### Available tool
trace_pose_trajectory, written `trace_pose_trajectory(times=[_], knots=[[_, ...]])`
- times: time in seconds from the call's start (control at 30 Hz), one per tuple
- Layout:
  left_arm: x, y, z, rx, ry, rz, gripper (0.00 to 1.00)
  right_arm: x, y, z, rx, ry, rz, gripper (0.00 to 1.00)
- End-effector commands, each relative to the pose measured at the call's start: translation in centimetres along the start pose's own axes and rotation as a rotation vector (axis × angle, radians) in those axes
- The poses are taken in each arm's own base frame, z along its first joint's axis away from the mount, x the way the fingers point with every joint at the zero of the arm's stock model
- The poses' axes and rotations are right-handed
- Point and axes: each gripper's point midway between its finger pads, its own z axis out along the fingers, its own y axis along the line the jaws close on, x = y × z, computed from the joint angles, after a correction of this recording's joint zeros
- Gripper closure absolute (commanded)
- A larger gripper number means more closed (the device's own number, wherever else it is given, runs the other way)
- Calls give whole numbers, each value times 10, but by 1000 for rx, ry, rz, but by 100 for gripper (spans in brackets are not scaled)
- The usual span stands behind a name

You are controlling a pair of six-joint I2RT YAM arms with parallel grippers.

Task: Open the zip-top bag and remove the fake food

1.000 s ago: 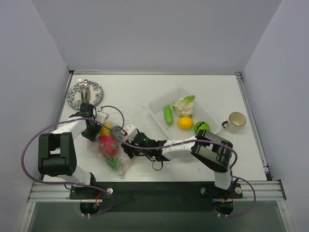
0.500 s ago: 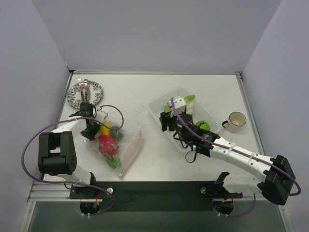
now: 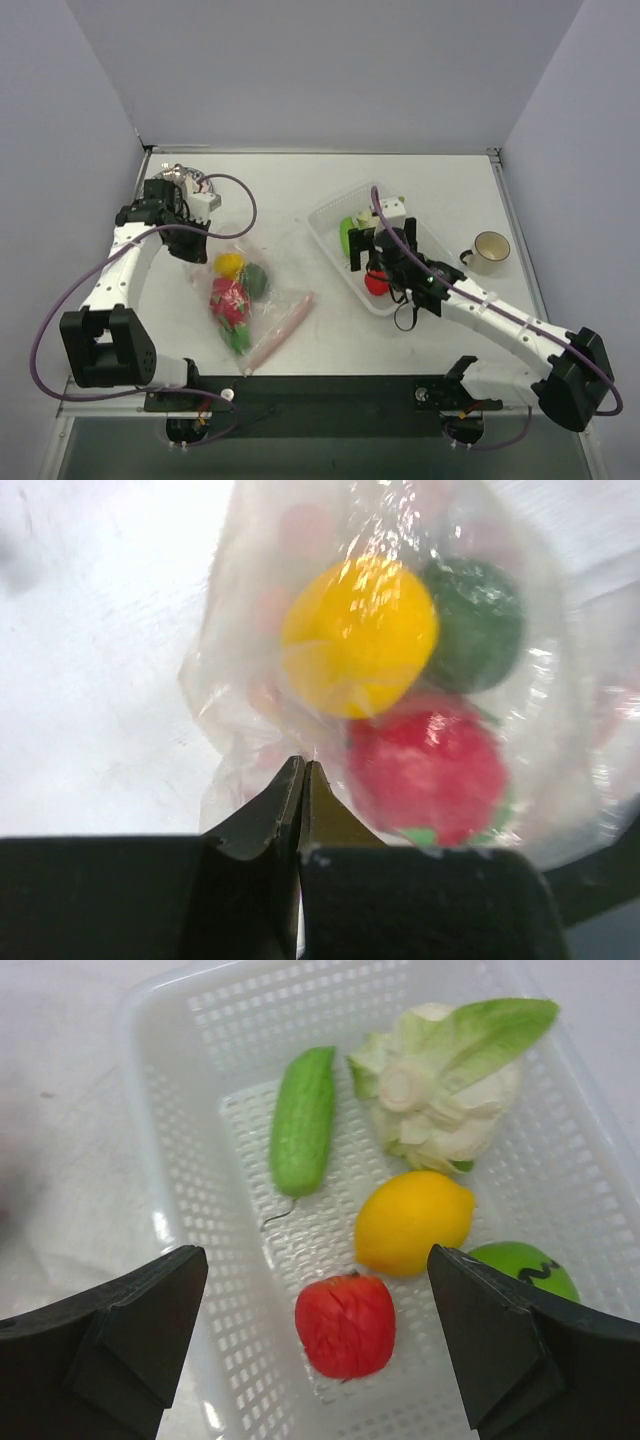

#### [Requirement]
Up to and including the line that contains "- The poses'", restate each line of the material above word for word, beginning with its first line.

#### [Task output]
### Available tool
trace_pose_trajectory, written `trace_pose_trajectory(times=[_], knots=[[_, ...]])`
- times: time in seconds from the call's start (control at 30 Hz), one per tuple
- Layout:
  left_arm: x, y, z, rx, ry, rz, gripper (0.00 to 1.00)
  right_arm: x, y, z, rx, ry, rz, gripper (0.00 to 1.00)
- End-effector commands, each relative to the pose measured at the call's start: translation in centimetres along the start pose's own axes and rotation as a rotation vector (axis × angle, radians) in those axes
- The poses are taken in each arm's own base frame, z along its first joint's axis away from the mount, x the way the fingers point with every joint at the zero of the arm's stock model
- The poses' axes and rotations are right-handed

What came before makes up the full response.